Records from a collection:
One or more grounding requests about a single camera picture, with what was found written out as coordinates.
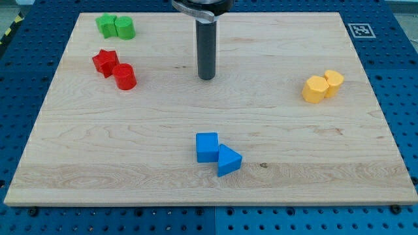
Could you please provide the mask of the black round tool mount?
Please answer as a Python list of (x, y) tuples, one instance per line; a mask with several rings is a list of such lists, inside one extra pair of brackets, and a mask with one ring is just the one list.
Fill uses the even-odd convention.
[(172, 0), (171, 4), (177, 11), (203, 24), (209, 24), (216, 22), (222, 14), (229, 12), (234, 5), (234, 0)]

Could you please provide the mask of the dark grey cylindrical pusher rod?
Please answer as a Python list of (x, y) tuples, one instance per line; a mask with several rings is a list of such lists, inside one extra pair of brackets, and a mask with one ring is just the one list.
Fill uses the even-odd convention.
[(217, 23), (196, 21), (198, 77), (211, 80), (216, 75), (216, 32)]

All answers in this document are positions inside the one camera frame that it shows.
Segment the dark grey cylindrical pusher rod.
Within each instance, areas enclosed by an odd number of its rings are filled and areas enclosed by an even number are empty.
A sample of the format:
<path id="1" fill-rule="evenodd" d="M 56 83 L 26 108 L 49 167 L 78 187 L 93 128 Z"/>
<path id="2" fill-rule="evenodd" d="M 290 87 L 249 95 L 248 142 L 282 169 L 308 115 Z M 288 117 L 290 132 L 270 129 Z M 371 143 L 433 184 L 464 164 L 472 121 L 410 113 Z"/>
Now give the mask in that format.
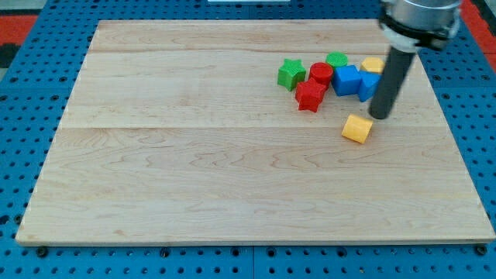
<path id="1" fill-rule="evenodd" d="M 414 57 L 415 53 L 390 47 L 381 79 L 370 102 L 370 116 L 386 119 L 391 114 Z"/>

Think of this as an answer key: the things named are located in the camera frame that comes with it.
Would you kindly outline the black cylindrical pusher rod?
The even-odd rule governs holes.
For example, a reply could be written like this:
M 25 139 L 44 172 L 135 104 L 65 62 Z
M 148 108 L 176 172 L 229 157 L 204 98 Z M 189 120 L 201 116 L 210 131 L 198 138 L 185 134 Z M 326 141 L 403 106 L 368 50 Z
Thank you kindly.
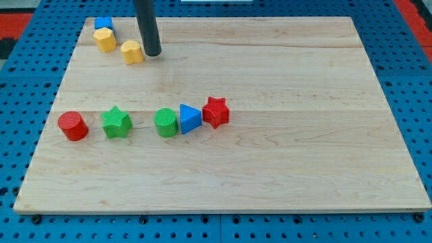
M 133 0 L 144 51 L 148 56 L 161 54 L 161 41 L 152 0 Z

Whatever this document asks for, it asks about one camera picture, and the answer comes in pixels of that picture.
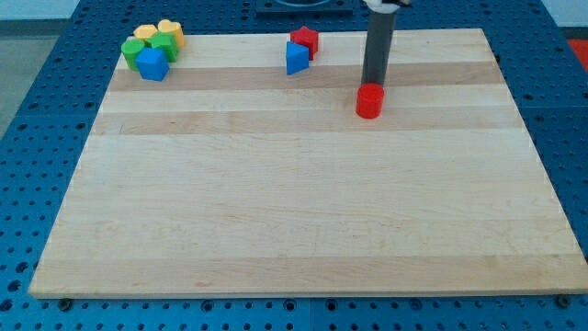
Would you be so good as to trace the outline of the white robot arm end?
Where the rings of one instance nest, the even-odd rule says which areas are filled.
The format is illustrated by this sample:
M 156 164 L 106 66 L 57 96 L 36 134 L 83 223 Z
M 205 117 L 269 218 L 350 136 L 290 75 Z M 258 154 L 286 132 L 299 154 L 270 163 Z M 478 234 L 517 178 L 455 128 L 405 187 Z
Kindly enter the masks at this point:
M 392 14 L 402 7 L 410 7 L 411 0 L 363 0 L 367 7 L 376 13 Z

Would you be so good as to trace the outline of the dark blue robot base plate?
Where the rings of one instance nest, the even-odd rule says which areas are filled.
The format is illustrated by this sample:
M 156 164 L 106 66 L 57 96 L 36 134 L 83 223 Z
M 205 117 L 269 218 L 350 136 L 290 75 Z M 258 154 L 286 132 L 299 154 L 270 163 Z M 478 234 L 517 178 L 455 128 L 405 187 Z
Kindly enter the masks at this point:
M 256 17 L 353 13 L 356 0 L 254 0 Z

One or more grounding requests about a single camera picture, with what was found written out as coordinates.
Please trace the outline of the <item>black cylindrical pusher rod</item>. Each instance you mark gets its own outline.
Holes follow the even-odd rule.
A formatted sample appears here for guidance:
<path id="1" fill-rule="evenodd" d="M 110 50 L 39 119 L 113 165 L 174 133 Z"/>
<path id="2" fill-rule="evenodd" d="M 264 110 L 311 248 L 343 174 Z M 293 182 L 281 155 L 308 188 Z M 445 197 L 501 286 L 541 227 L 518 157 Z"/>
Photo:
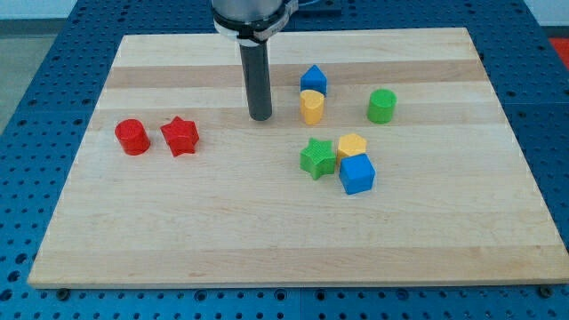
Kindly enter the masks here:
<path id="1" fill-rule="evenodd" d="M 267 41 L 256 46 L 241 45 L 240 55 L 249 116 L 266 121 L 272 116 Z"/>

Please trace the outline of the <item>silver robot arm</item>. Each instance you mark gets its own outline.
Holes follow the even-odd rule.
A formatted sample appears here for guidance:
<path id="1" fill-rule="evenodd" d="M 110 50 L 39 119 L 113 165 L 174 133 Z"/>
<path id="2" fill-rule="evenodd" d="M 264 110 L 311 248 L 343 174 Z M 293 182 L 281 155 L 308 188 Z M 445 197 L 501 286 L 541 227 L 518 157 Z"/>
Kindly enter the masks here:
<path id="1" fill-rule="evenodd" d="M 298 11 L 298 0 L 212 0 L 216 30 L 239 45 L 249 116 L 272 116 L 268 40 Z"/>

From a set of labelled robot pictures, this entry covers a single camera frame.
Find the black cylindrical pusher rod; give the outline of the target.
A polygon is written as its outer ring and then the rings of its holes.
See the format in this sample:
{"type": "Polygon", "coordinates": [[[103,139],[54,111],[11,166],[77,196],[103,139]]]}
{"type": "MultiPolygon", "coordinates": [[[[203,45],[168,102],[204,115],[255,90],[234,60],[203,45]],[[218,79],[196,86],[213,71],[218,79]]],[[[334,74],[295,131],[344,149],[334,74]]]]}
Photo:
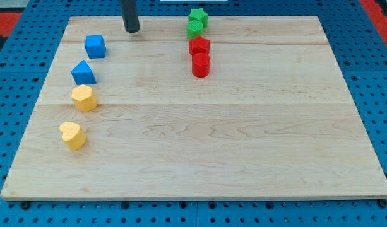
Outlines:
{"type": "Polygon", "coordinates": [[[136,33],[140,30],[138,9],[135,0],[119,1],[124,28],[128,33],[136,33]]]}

==

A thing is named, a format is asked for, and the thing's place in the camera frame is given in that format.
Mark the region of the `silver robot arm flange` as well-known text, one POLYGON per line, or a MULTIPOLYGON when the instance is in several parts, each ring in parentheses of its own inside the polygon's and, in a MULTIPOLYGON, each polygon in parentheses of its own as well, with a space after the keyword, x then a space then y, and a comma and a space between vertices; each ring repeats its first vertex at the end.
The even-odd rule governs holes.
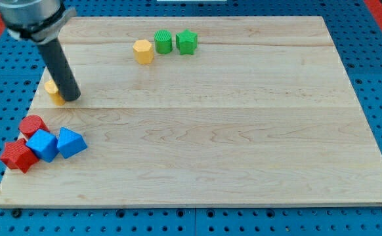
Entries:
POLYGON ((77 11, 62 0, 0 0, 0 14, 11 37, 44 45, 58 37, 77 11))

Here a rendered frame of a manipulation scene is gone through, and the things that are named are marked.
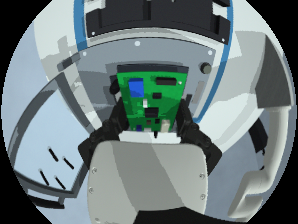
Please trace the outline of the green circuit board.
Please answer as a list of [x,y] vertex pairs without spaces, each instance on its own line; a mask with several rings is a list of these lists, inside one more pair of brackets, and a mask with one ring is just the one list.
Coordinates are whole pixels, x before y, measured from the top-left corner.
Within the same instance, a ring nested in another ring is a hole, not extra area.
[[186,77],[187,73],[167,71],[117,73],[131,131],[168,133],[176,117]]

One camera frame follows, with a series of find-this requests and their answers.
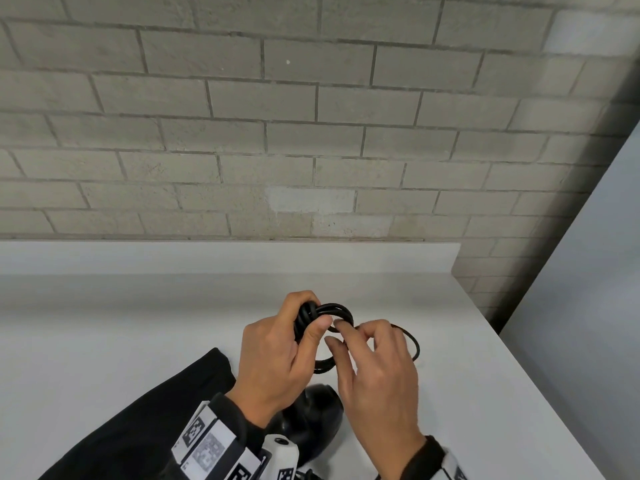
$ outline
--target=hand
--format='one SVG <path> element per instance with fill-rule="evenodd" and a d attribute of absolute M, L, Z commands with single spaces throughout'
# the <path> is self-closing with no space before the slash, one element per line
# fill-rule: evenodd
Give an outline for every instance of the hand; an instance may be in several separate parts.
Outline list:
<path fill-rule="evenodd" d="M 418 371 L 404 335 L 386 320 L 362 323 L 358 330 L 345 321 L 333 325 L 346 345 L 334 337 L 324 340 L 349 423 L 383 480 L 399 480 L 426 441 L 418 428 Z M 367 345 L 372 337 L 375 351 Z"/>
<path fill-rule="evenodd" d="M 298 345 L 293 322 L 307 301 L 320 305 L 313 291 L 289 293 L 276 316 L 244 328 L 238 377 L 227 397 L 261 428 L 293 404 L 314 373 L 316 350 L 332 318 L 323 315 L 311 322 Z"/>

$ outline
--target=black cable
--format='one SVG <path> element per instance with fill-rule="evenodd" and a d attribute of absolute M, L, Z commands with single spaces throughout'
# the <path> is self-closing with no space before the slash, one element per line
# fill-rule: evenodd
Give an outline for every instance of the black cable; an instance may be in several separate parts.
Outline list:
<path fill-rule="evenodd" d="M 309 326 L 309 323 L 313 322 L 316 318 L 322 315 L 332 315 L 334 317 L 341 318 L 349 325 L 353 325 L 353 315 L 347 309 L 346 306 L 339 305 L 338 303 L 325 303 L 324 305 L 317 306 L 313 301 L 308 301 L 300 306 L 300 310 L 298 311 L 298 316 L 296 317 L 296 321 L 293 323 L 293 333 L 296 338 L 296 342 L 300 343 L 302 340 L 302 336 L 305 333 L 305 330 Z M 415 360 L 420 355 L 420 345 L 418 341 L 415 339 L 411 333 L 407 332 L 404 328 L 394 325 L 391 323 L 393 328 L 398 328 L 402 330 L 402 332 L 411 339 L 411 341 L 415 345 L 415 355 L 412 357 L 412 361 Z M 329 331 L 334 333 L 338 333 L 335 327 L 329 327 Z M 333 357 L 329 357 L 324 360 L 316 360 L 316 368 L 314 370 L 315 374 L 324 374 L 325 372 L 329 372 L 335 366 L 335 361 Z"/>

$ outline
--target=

* * *

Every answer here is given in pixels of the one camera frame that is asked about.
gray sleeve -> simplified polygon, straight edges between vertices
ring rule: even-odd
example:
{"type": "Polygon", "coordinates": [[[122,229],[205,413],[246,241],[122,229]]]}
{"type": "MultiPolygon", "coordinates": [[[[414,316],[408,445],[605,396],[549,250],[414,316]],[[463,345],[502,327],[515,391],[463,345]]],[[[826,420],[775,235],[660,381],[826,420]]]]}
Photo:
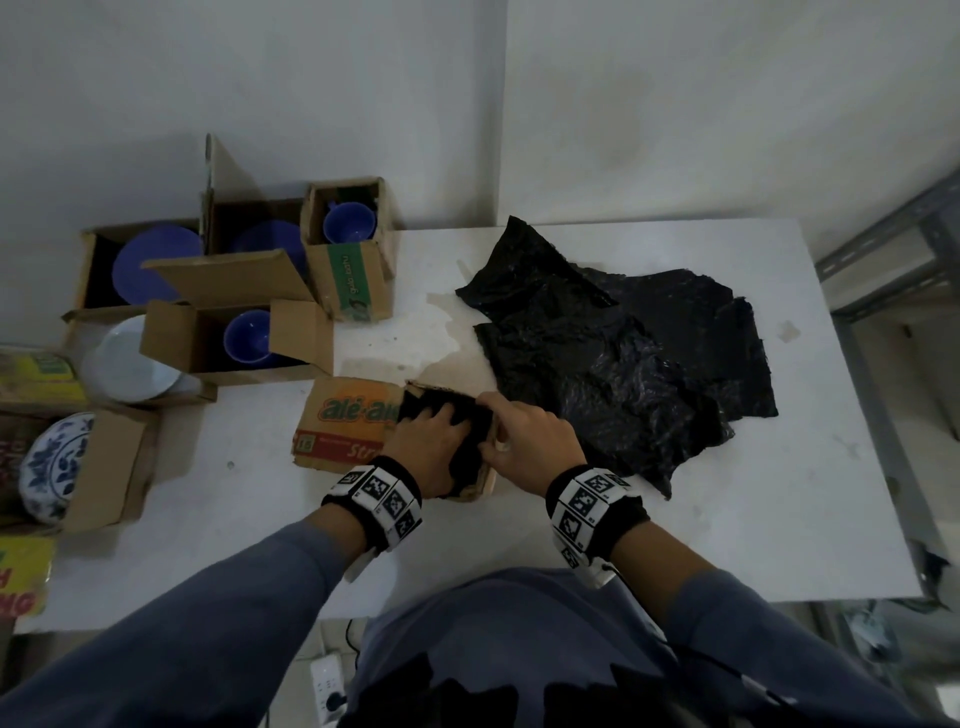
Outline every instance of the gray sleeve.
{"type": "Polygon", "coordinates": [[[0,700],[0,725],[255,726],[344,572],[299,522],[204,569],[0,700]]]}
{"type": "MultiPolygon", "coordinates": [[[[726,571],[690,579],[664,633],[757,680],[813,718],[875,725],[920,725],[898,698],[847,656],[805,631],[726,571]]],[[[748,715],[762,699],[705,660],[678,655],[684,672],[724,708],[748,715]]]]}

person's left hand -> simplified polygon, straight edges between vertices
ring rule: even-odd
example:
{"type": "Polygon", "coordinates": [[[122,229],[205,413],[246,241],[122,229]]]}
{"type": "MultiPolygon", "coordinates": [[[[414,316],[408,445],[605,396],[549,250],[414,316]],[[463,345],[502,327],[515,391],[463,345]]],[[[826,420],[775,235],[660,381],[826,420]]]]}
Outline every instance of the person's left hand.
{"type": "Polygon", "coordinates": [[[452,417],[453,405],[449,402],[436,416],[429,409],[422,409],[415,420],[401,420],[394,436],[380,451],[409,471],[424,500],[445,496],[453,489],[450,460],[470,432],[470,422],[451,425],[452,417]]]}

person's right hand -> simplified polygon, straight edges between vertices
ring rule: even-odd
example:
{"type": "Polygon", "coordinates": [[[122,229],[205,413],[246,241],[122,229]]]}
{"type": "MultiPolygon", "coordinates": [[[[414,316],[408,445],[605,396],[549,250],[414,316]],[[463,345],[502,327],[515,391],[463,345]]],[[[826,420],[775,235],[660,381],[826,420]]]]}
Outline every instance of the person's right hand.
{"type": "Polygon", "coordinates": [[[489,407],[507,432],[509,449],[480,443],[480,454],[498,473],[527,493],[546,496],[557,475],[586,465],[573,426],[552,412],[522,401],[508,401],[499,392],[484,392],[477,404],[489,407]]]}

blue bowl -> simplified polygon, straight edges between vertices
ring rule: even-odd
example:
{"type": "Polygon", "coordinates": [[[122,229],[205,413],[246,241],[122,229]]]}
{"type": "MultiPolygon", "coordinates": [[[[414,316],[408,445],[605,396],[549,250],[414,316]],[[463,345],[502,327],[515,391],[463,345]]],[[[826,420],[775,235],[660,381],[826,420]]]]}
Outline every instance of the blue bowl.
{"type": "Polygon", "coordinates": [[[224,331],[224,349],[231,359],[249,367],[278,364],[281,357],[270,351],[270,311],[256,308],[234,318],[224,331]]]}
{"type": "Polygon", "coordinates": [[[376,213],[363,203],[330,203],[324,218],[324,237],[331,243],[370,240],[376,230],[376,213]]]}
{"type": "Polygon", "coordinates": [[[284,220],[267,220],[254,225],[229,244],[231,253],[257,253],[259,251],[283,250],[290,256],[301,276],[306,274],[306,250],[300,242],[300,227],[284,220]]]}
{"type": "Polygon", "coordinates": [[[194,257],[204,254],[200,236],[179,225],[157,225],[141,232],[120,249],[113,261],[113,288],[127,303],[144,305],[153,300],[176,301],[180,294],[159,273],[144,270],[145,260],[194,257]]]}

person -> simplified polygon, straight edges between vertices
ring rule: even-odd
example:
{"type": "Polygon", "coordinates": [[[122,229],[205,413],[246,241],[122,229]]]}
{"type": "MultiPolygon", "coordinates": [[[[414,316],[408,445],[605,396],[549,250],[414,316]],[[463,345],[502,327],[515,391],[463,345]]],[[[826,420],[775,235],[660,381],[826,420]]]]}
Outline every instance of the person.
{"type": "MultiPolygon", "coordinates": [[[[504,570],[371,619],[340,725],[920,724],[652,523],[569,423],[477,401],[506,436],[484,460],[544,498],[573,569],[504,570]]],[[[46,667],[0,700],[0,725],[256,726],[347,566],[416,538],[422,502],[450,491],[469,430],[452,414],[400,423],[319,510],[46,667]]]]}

### Task directions
Of the lines above, copy each one that contains the word "things".

### Task output
Think of this as an answer key: the things named are located in the camera frame that comes with it.
Here a rendered frame of a manipulation scene is gone through, and the things that are named are marked.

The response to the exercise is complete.